Chapitre 10 : Oalane

— Jario, arrête de me retirer ma couverture, gémit Oalane qui se recroquevilla un peu plus sur elle-même, j'ai si froid...

La kaarane avait l'impression d'avoir passé sa nuit à grelotter. Dans ses rêves, elle s'imaginait déjà perdre ses orteils quand elle se réveillerait. C'était la première fois qu'elle avait si froid, pourtant à Kahomi il faisait toujours doux. À peine eut-elle cette pensée que quelqu'un la secoua vivement.

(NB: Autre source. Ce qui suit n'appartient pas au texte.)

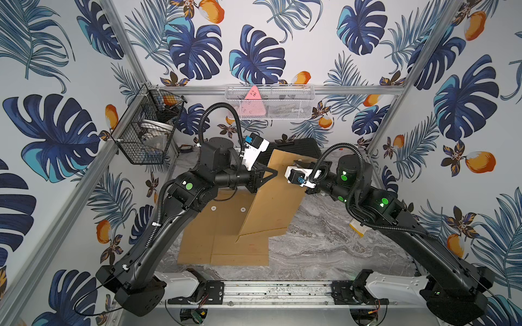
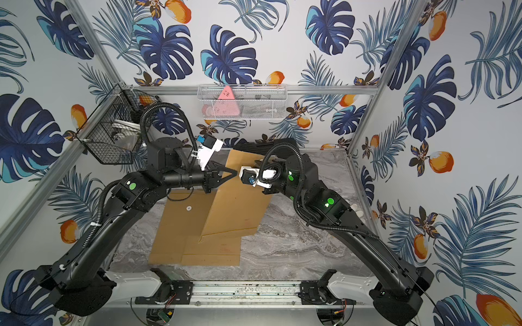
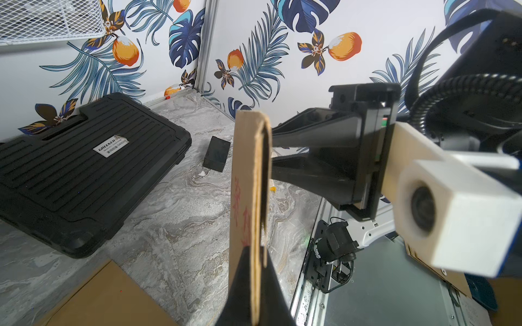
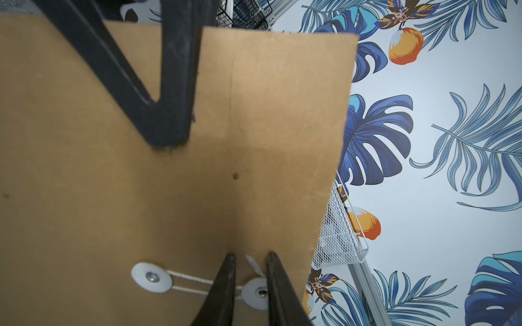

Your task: Open the file bag

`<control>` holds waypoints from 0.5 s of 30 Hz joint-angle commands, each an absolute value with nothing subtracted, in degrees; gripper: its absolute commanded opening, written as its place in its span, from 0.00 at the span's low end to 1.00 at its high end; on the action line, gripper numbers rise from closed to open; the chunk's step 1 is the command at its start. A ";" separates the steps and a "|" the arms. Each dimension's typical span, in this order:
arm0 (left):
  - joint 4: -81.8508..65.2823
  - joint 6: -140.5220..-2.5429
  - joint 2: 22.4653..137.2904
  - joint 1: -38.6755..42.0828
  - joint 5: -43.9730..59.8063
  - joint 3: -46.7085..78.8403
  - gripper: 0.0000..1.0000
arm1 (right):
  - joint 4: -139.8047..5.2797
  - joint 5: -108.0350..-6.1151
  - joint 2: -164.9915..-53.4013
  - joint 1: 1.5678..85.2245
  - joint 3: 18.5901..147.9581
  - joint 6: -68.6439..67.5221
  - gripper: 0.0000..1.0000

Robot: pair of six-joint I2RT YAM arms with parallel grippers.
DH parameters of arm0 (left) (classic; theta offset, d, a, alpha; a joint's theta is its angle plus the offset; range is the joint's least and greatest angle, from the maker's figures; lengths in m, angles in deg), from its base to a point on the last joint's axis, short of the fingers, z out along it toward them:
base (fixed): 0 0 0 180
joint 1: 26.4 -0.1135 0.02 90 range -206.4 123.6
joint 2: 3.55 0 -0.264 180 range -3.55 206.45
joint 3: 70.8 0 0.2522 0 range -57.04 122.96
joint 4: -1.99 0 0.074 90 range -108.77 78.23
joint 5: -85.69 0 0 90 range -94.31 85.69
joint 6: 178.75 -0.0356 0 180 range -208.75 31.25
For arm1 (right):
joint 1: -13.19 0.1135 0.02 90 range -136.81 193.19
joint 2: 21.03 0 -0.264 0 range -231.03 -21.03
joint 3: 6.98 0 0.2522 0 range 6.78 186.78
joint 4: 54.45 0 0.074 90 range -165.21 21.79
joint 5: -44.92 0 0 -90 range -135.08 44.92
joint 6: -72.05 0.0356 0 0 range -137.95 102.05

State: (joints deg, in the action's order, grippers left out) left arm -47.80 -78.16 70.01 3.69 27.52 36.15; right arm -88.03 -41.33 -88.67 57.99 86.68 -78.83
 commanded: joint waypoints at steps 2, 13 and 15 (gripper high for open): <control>-46.70 -77.86 69.89 3.74 28.91 36.65 0.00 | -85.73 -40.73 -88.84 58.11 86.42 -79.68 0.19; -46.71 -77.94 69.73 3.68 29.53 36.39 0.00 | -83.11 -39.21 -89.15 58.53 85.30 -79.56 0.08; -46.82 -78.03 69.69 3.73 29.61 36.48 0.00 | -82.48 -38.86 -89.05 58.63 85.05 -79.38 0.06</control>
State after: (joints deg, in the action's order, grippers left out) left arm -47.80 -77.97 70.01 3.69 28.18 36.15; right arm -85.73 -39.78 -89.15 58.49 85.30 -79.00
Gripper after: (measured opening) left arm 0.069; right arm 0.063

Elle s'apprêtait à dire à son frère de la laisser tranquille, mais l'œil d'un bleu plus glacial que la pièce lui rappela où elle se trouvait.

— Quand tu iras te coucher ce soir, retire un maximum de vêtements, lui conseilla-t-il.

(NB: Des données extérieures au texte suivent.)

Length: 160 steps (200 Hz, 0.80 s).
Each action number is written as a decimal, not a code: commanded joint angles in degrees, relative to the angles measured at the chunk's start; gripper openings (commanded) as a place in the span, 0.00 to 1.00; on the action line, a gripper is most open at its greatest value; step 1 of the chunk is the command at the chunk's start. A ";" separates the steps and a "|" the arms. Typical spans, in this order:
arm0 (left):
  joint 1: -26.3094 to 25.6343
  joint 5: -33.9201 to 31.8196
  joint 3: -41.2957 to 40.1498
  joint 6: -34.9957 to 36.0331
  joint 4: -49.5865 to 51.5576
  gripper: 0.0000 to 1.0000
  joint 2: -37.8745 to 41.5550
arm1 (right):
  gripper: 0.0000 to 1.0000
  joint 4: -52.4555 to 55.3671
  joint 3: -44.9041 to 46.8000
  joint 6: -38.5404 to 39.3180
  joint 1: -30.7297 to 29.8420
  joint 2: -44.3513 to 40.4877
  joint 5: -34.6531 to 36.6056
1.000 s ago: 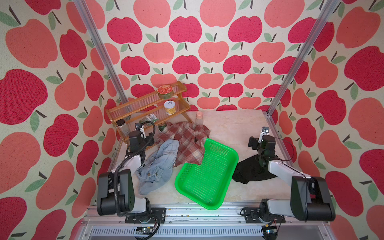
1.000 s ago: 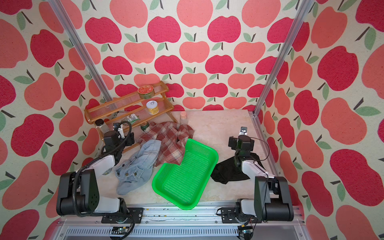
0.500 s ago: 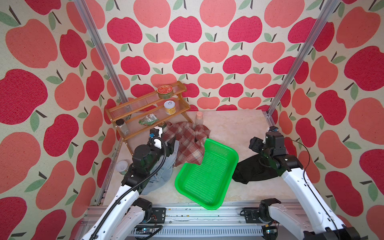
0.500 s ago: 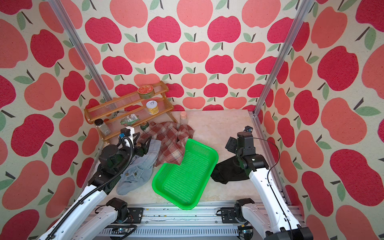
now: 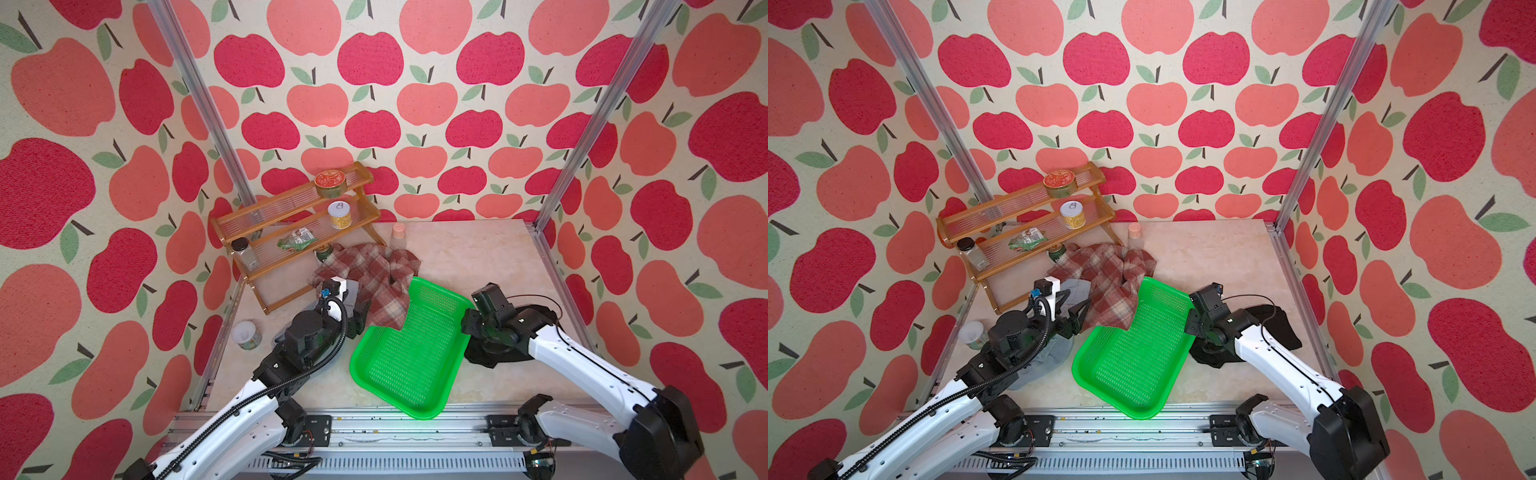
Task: Roll up the skirts
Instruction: Move the basket to the corner of the board.
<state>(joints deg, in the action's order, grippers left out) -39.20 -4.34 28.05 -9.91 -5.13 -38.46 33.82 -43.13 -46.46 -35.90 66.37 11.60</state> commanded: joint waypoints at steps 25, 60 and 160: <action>-1.86 -4.23 -1.40 1.23 -2.32 0.73 -1.38 | 0.60 -5.93 1.94 -4.98 -0.40 5.86 -4.48; -1.84 -4.14 -1.91 1.70 -3.73 0.73 -3.12 | 0.53 -5.46 -0.50 -5.57 -0.40 9.26 -3.43; -1.23 -6.32 0.81 4.90 -3.23 0.74 -7.76 | 0.00 3.89 -8.96 -6.77 5.35 9.31 -3.69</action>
<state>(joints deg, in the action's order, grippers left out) -40.75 -9.28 26.63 -6.50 -7.49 -45.50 33.69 -51.09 -52.47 -32.86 76.47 7.33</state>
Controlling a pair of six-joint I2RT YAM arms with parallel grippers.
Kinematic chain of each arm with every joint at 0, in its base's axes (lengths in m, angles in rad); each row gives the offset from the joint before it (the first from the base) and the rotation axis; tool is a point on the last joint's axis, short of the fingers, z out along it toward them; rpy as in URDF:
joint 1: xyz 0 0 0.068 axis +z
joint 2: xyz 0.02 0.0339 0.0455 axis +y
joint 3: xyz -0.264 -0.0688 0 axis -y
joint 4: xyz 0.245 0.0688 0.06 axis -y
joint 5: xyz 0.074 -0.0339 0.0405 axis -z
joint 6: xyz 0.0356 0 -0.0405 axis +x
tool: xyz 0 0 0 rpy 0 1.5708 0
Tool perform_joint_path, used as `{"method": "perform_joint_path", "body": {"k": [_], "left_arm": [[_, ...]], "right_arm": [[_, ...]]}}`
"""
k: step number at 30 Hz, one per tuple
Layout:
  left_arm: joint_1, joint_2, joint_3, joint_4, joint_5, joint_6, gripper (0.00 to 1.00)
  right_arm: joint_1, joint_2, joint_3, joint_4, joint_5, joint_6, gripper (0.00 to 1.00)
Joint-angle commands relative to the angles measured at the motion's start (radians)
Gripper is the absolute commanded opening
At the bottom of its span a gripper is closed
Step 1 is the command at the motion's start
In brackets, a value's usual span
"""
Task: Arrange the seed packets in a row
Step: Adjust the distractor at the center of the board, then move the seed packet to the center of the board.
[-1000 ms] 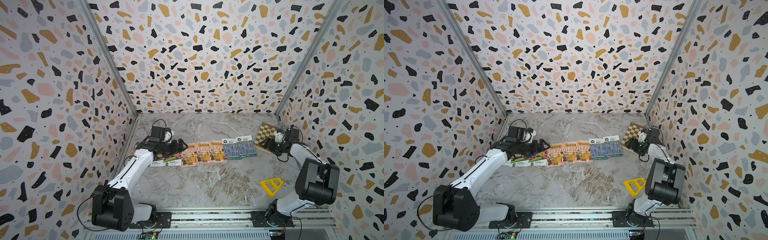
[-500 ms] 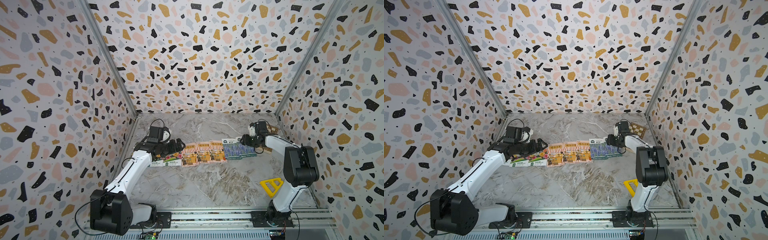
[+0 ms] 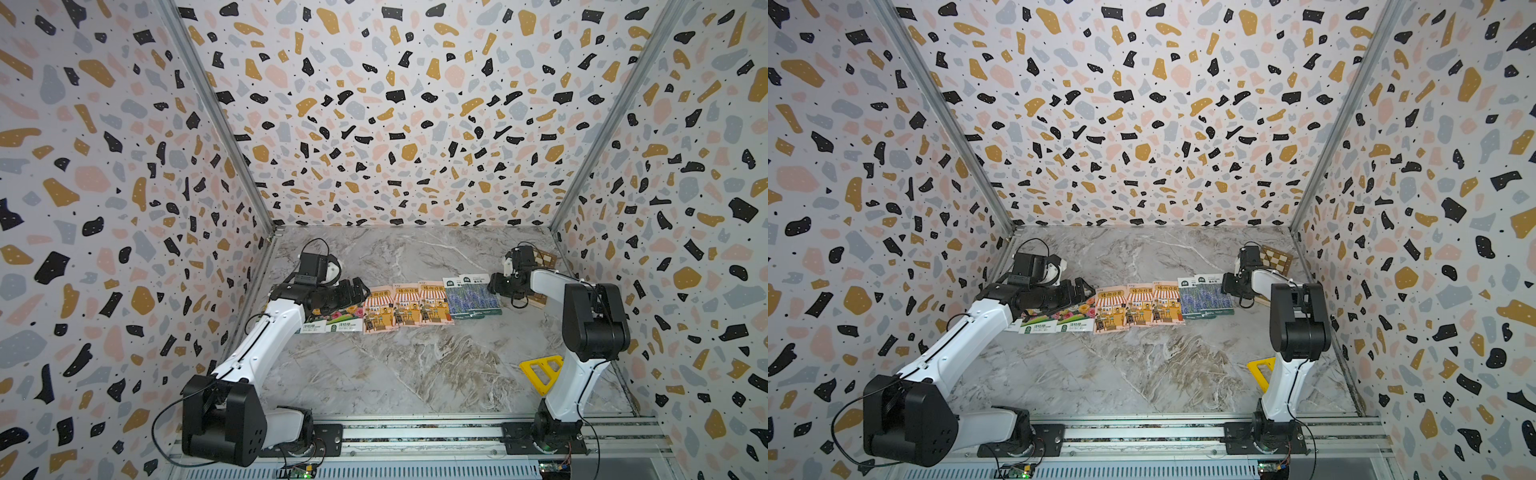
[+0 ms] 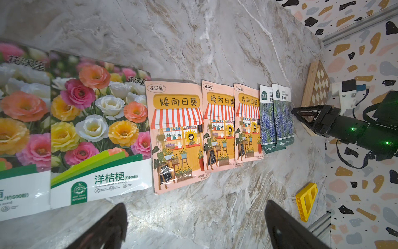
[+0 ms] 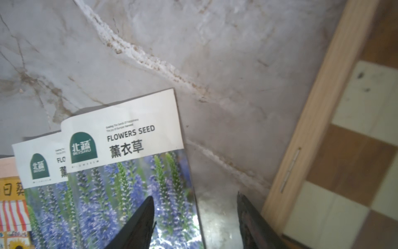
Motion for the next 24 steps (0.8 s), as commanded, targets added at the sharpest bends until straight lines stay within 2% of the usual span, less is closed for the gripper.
{"method": "perform_joint_path", "body": {"k": [1, 3, 6, 14, 20, 24], "left_arm": [[0.005, 0.005, -0.008, 0.002, -0.008, 0.017, 0.98], [0.005, 0.007, -0.008, 0.002, -0.009, 0.017, 0.98], [0.005, 0.006, -0.01, 0.002, -0.011, 0.017, 0.98], [0.008, 0.006, -0.013, 0.0, -0.016, 0.018, 0.98], [0.007, 0.007, -0.014, -0.001, -0.019, 0.019, 0.98], [0.009, 0.007, -0.015, 0.0, -0.019, 0.02, 0.98]], "right_arm": [[0.005, -0.026, 0.006, -0.032, 0.02, -0.013, 0.62], [0.035, -0.044, 0.019, -0.045, 0.047, -0.02, 0.61], [0.101, -0.065, 0.037, -0.073, 0.151, -0.016, 0.62], [0.295, -0.008, 0.092, -0.125, 0.325, -0.024, 0.76], [0.32, 0.052, 0.129, -0.133, 0.306, -0.002, 0.77], [0.319, 0.071, 0.134, -0.139, 0.301, 0.008, 0.73]]}}
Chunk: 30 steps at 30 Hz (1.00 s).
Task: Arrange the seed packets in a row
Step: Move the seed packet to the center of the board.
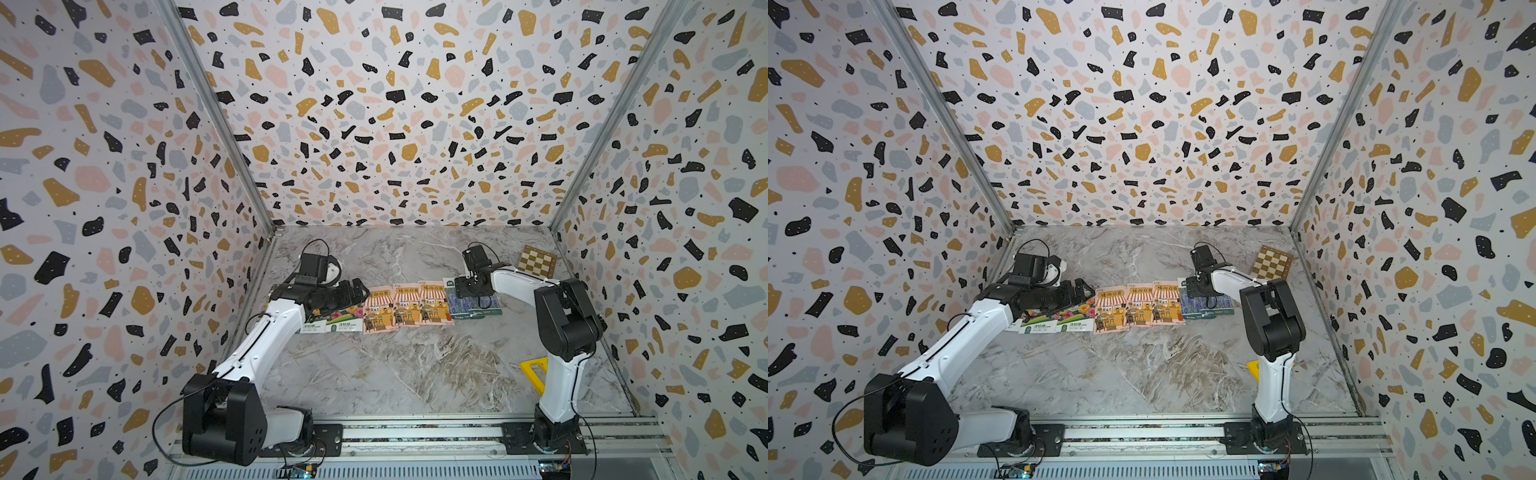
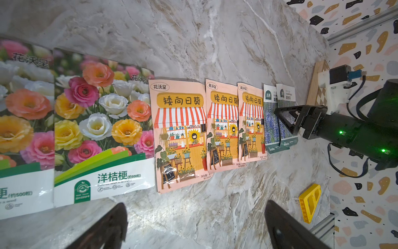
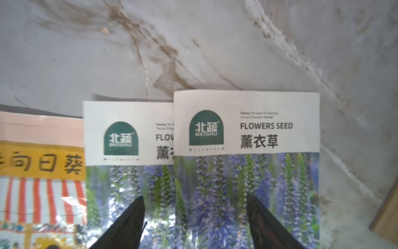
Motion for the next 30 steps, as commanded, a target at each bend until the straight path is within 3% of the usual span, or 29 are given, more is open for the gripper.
{"method": "perform_joint_path", "body": {"k": [1, 7, 9, 21, 30], "left_arm": [[0.008, 0.003, -0.01, 0.001, -0.008, 0.017, 0.98], [0.009, 0.005, -0.011, 0.003, -0.007, 0.017, 0.98], [0.009, 0.005, -0.013, 0.004, -0.007, 0.017, 0.98], [0.009, 0.002, -0.013, 0.005, -0.004, 0.016, 0.98], [0.01, -0.001, -0.012, 0.001, -0.008, 0.014, 0.98]], "right_arm": [[-0.005, 0.003, 0.021, -0.046, 0.02, 0.018, 0.71], [-0.034, -0.004, -0.008, -0.037, -0.022, 0.041, 0.54], [-0.047, -0.011, -0.019, -0.032, -0.033, 0.047, 0.53], [-0.106, -0.067, -0.076, -0.039, 0.001, 0.044, 0.56], [-0.127, -0.117, -0.088, -0.027, -0.059, 0.043, 0.61]]}}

Oalane était dubitative, c'était les vêtements qui l'empêchaient de mourir de froid la journée, pourquoi la nuit ça changerait ? Mais Tiolman ne s'expliqua pas plus et quitta la petite maison dans laquelle tous les nouveaux arrivants s'étaient entassés. La kaarane soupira, elle supposait qu'elle devait le suivre. À peine sa peau entra en contact avec l'air en dehors de la couverture qu'elle retint une plainte : c'était comme si elle se faisait piquer par des centaines d'aiguilles. Elle eut des difficultés à se lever, après tout elle venait de passer la nuit tellement crispée sur elle-même qu'il était étonnant qu'elle puisse dérouler ses membres.

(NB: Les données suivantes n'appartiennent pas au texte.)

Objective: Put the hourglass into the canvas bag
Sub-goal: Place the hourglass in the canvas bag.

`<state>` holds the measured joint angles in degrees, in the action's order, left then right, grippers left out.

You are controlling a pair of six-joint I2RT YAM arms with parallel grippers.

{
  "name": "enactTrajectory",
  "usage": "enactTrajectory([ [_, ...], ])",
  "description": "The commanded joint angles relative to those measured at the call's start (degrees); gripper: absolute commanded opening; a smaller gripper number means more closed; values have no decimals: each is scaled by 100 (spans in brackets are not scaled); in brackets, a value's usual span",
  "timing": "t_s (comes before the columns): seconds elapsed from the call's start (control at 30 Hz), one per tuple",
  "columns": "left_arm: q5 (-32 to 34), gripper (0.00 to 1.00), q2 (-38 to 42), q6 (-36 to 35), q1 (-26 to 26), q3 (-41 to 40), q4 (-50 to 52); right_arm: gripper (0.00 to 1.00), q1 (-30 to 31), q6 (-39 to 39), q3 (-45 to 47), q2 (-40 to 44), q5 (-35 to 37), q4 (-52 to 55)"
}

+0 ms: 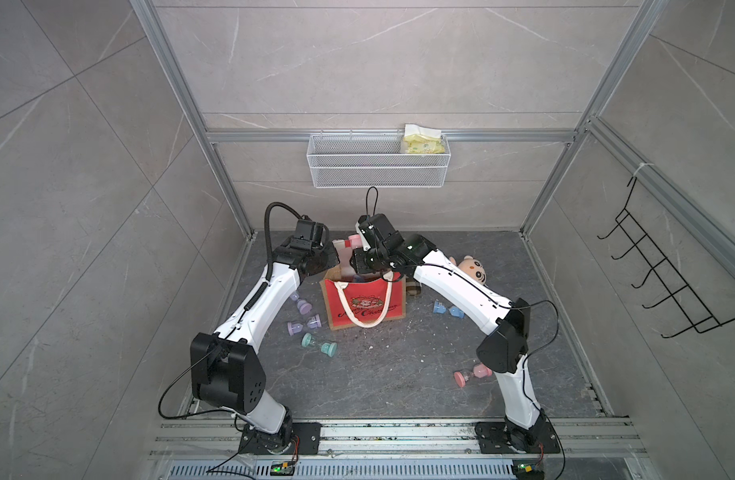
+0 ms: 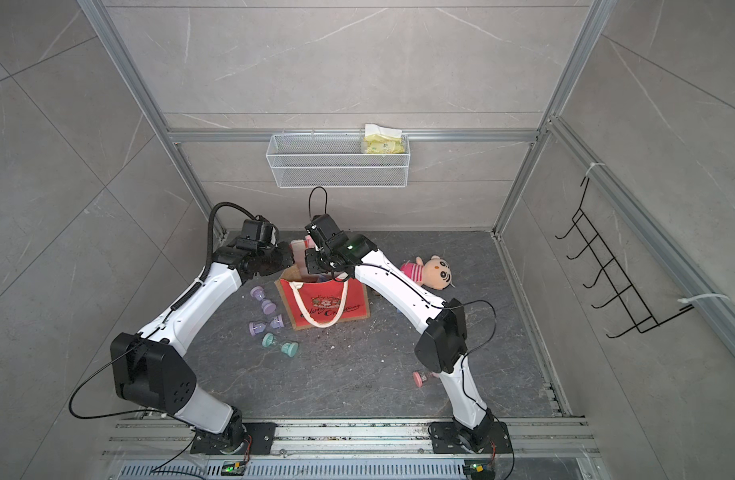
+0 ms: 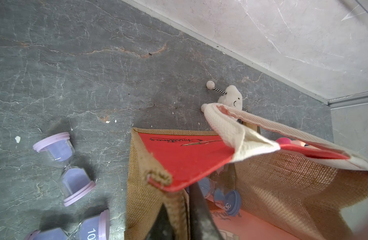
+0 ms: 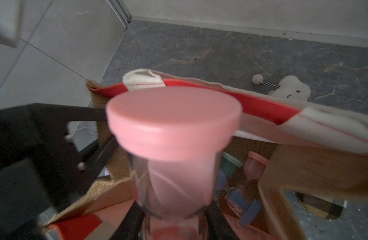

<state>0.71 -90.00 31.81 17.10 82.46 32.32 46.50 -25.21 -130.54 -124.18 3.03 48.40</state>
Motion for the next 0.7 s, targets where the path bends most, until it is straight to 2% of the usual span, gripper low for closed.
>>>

Elle craignit que Tiolman soit parti depuis longtemps quand elle parvint à mettre le nez dehors. Ou bien elle l'espéra, elle ne sut pas exactement. Mais le chef des elrans était bien devant l'habitation, immobile. Comme pris dans la glace, ce qui ne serait pas étonnant d'après le ressenti d'Oalane. Il se tenait à côté d'une kaarane qui tenait un bol fumant entre ses mains. Elle le tendit à Oalane avant de repartir dans le village avec un sourire timide envers Tiolman. La sensation du plat contre ses paumes aurait sûrement dû la brûler. Mais elle accueillit la chaleur presque avec un ronronnement de joie. Dans le bouillon flottaient des morceaux de viande d'eleapren ainsi que des chapeaux de lipelio. Le contact du récipient n'était rien en comparaison du moment où Oalane en avala le contenu. Ce fut comme une traînée de feu qui glissait jusqu'à son estomac.

Une fois qu'elle l'eut vidé jusqu'à la dernière goutte, Tiolman lui reprit le bol et la dirigea vers le centre du village. La kaarane se réjouissait simplement de voir de la buée s'élever à chaque respiration. La douce chaleur avait pris possession de son corps, et elle espéra que la sensation allait durer le plus longtemps possible.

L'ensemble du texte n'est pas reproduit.